A remembered horror plunges a pregnant woman into a waking nightmare.
Tegan Werner, 23, barely recalls her one-night stand with married real estate developer Simon Lamar; she only learns Simon’s name after seeing him on the local news five months later. Simon wants nothing to do with the resulting child Tegan now carries and tells his lawyer to negotiate a nondisclosure agreement. A destitute Tegan is all too happy to trade her silence for cash—until a whiff of Simon’s cologne triggers a memory of him drugging and raping her. Distraught and eight months pregnant, Tegan flees her Lewiston, Maine, apartment and drives north in a blizzard, intending to seek comfort and counsel from her older brother, Dennis; instead, she gets lost and crashes, badly injuring her ankle.
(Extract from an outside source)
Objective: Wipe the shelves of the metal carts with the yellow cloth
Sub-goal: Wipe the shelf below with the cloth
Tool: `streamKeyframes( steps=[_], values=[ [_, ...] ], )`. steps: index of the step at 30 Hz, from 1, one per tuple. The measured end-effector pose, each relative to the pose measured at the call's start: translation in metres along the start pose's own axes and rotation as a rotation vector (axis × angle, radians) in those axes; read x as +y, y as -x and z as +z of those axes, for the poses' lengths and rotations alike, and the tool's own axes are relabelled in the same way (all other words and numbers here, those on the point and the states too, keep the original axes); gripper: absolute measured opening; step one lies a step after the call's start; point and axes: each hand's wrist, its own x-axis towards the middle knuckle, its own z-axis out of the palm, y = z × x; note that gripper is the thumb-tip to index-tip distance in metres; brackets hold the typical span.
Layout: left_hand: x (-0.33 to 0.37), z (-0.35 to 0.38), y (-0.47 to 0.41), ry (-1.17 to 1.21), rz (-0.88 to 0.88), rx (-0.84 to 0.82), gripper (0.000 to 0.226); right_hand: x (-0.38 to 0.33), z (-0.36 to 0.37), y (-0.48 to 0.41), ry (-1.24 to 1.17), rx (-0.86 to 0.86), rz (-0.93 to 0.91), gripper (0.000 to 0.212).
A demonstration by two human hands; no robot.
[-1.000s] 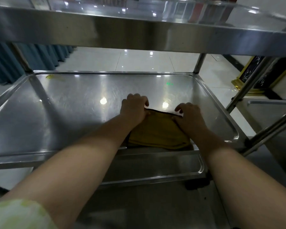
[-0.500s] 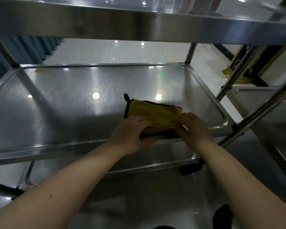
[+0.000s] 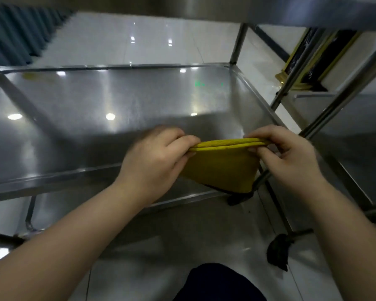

Tegan is terrified when hulking stranger Hank Thompson stops and extricates her from the wreck, and becomes even more so when he takes her to his cabin rather than the hospital, citing hazardous road conditions. Her anxiety eases somewhat upon meeting Hank’s wife, Polly—a former nurse who settles Tegan in a basement hospital room originally built for Polly’s now-deceased mother. Polly vows to call 911 as soon as the phones and power return, but when that doesn’t happen, Tegan becomes convinced that Hank is forcing Polly to hold her prisoner. Tegan doesn’t know the half of it. McFadden unspools her twisty tale via a first-person-present narration that alternates between Tegan and Polly, grounding character while elevating tension. Coincidence and frustratingly foolish assumptions fuel the plot, but readers able to suspend disbelief are in for a wild ride. A purposefully ambiguous, forward-flashing prologue hints at future homicide, establishing stakes from the jump.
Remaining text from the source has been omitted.